Work to be completed: Copy the entries below word for word, but omit any pictures they contain.
+++ Material for this exercise
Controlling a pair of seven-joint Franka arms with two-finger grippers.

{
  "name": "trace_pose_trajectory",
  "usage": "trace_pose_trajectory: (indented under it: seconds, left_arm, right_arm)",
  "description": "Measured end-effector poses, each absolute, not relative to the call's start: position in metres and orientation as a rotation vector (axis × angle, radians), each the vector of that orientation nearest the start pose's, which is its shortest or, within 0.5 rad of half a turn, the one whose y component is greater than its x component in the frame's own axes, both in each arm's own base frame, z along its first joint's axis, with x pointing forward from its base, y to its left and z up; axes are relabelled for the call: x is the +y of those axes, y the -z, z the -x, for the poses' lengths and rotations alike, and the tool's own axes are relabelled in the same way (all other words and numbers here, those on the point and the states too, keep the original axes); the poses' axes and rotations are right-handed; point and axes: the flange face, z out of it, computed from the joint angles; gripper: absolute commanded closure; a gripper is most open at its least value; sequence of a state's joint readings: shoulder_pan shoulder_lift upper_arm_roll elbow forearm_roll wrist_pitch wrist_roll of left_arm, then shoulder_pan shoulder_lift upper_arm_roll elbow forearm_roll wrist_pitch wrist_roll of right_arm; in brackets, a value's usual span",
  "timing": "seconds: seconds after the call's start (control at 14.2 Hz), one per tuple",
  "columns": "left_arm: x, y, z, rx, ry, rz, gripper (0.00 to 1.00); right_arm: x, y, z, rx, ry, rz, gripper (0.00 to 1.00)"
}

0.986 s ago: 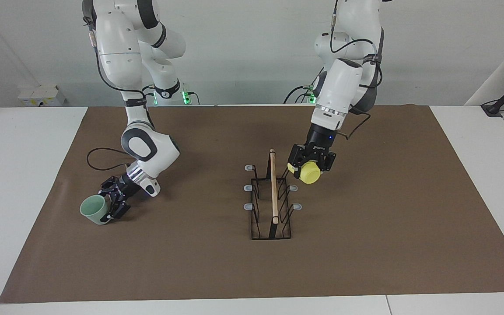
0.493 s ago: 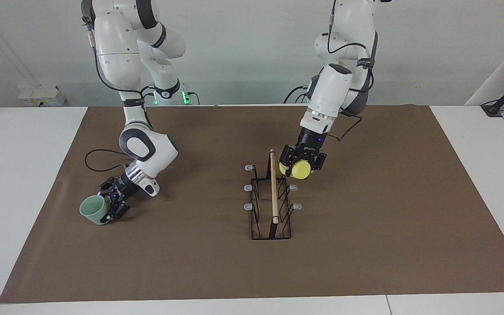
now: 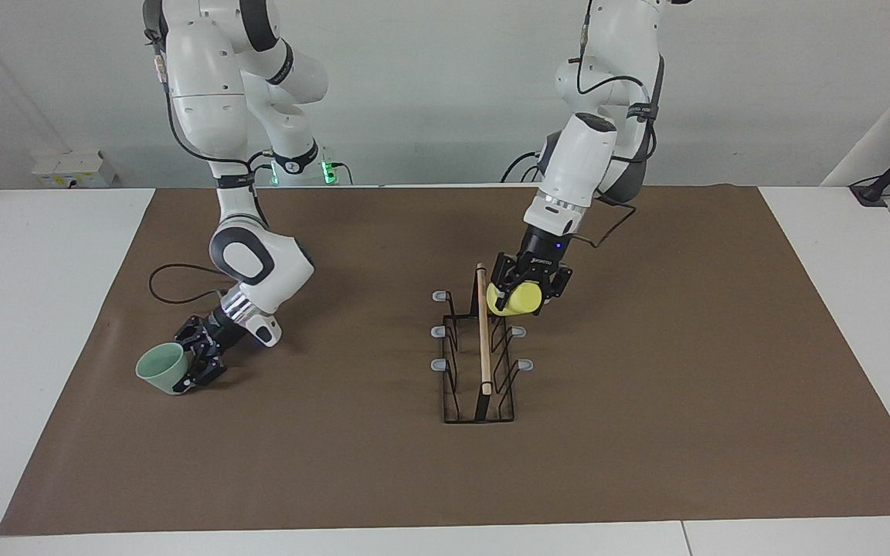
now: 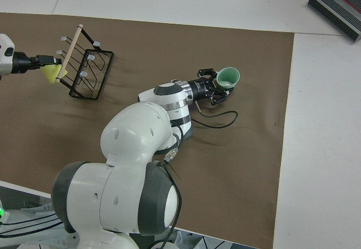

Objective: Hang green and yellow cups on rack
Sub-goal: 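Hang the yellow cup on a rack peg with the left gripper, then withdraw the left gripper while the right gripper lifts the green cup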

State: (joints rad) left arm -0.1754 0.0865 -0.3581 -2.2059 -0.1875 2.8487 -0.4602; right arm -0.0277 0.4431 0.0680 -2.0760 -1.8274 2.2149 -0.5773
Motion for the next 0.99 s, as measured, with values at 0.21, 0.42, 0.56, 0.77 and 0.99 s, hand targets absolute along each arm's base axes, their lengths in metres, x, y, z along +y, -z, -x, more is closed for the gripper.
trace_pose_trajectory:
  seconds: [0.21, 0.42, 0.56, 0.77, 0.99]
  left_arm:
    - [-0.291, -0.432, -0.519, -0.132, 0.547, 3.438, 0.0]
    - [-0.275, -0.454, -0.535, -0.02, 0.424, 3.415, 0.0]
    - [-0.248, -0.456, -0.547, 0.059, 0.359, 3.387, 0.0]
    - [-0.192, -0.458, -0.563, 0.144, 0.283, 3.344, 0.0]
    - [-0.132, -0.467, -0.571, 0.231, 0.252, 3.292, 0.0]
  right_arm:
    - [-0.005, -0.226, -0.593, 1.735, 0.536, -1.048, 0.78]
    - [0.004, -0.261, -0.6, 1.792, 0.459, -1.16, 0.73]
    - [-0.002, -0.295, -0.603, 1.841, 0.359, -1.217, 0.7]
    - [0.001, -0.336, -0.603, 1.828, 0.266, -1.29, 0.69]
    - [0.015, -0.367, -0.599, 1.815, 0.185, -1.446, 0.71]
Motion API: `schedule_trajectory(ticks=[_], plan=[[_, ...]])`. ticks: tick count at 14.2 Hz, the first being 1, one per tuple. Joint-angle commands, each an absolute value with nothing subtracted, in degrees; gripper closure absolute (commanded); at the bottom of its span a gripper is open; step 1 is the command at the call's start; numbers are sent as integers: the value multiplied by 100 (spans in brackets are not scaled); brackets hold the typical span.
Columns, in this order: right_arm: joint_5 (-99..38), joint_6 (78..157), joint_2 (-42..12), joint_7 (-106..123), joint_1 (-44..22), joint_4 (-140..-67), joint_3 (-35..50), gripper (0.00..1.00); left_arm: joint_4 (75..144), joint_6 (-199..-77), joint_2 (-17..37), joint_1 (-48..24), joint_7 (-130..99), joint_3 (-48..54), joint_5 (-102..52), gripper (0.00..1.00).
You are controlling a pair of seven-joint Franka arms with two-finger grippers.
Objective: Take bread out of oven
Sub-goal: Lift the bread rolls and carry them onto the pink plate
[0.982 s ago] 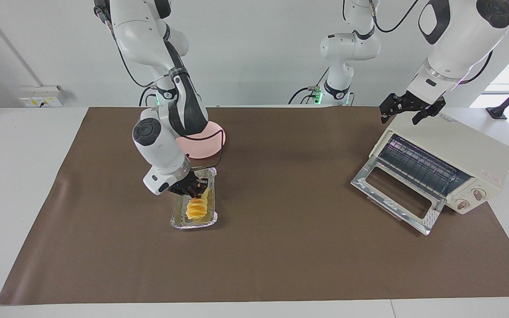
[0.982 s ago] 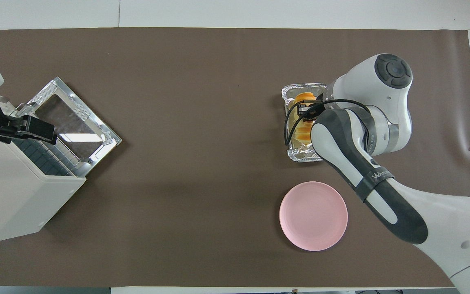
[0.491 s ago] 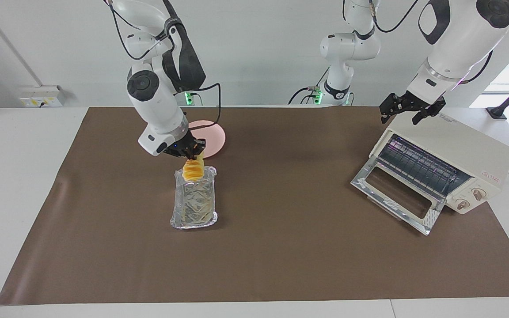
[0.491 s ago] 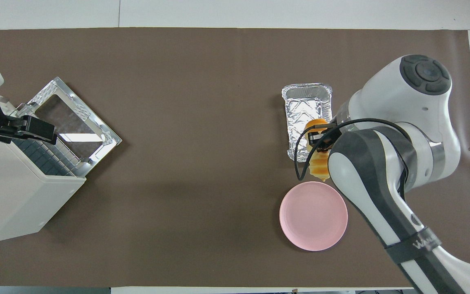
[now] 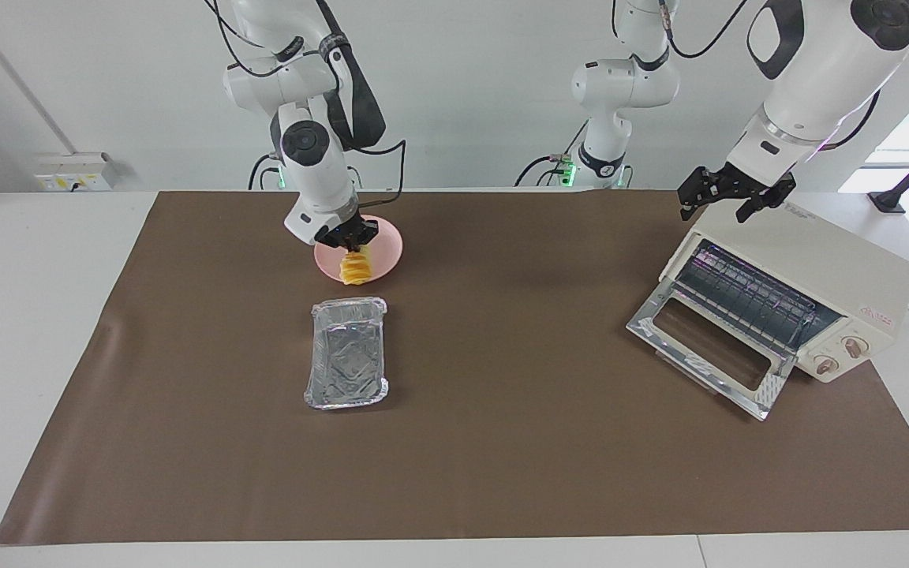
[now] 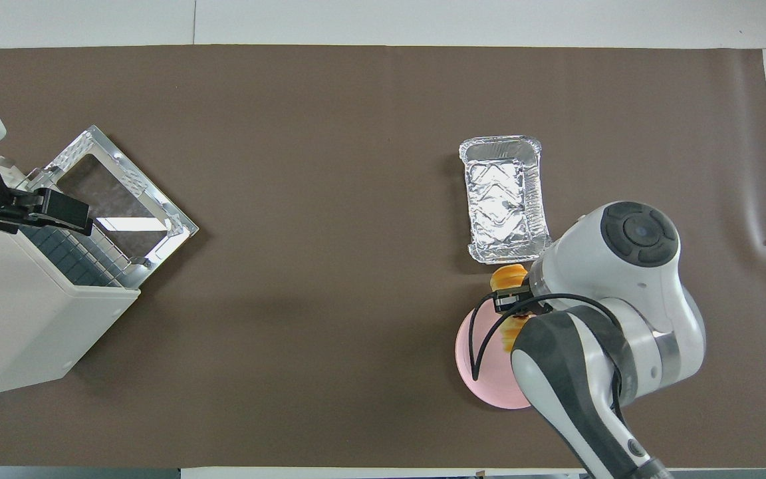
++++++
Task response:
Controlling a pair of seven-joint Franka arms with two-finger grippers.

{
  "name": "trace_pose_trajectory",
  "usage": "trace_pose_trajectory: (indented under it: seconds, left_arm, right_arm)",
  "description": "Measured end-effector poses, each absolute, not relative to the call's start: position in metres and orientation as a rotation vector (axis × angle, radians), each the vector of that orientation nearest the start pose's, which is its shortest or, within 0.5 rad of half a turn, the one whose y component is greater than its x component in the frame's own axes, both in each arm's own base frame, z along its first joint's axis, with x pointing forward from its base, y to its left and z up; axes are relabelled for the call: x is the +y of those axes, y the -z, z the -x, for the poses' lengths and rotations alike, and the tool's own axes are relabelled in the same way (all other words and numbers here, those on the point and the states too, keep the original axes); the poses' axes and rotations are right-handed; point and axes: the flange face, z out of it, computed from the joint angles; gripper: absolute commanded closure; a gripper is most open at its least value; sequence of a state's joint readings: shoulder_pan shoulder_lift upper_arm_roll elbow forearm_roll wrist_pitch wrist_roll of left_arm, then shoulder_pan shoulder_lift upper_arm_roll elbow forearm_roll wrist_pitch wrist_roll of right_arm; in brackets, a value's usual span",
  "timing": "seconds: seconds after the call's start (control at 14.2 Hz), one per tuple",
  "columns": "left_arm: x, y, z, rx, ry, rz, gripper (0.00 to 1.00); right_arm: x, y, z, rx, ry, rz, gripper (0.00 to 1.00)"
}

0.986 s ago: 
0.493 s ago: 
now: 
now: 

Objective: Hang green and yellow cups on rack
Sub-goal: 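Hang the yellow cup on a rack peg with the left gripper, then withdraw the left gripper while the right gripper lifts the green cup
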
State: (joints rad) left arm -0.1754 0.0865 -0.3581 -2.2059 -0.1875 2.8487 -0.4602; right arm -0.0277 0.4431 0.0680 -2.0760 -1.8274 2.2149 -0.5773
Motion for the next 0.99 s, as measured, with values at 0.21, 0.42, 0.56, 0.77 and 0.99 s, hand targets absolute along each arm's base axes, their lengths in metres, x, y, z along +y, -z, -x, more is closed for the gripper.
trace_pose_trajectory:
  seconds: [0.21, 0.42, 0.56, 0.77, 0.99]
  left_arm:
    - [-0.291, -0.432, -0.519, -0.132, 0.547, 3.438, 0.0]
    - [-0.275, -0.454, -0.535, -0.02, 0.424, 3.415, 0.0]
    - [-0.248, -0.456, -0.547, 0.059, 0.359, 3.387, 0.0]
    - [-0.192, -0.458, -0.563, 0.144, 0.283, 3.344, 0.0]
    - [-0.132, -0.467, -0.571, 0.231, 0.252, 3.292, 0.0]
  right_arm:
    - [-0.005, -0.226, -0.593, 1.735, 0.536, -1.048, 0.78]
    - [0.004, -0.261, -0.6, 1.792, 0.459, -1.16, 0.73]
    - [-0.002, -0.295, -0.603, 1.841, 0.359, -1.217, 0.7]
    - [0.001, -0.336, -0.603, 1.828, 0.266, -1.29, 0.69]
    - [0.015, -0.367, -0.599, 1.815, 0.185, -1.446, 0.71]
Motion API: `schedule_trajectory(ticks=[_], plan=[[_, ...]])`. ticks: tick count at 14.2 Hz, the first being 1, one per tuple. Joint-angle commands, each an absolute value with nothing subtracted, in degrees; gripper closure absolute (commanded); at the bottom of its span a gripper is open; step 1 is the command at the call's start; numbers are sent as integers: the value multiplied by 100 (spans in brackets are not scaled); brackets hold the typical span.
Columns, in this order: right_arm: joint_5 (-99..38), joint_6 (78..157), joint_2 (-42..12), joint_7 (-106..123), joint_1 (-44..22), joint_4 (-140..-67), joint_3 (-35..50), gripper (0.00..1.00); left_arm: joint_4 (75..144), joint_6 (-199..-77), joint_2 (-17..37), joint_1 (-48..24), joint_7 (-130..99), joint_3 (-48..54), joint_5 (-102..52), gripper (0.00..1.00).
You are controlling a pair of seven-joint Franka arms with two-finger grippers.
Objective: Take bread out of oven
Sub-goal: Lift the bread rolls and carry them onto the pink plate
[0.982 s ago] 
[0.982 s ago] 
[0.491 s ago] 
[0.491 s ago] 
[now] 
[now] 

That is the complete output.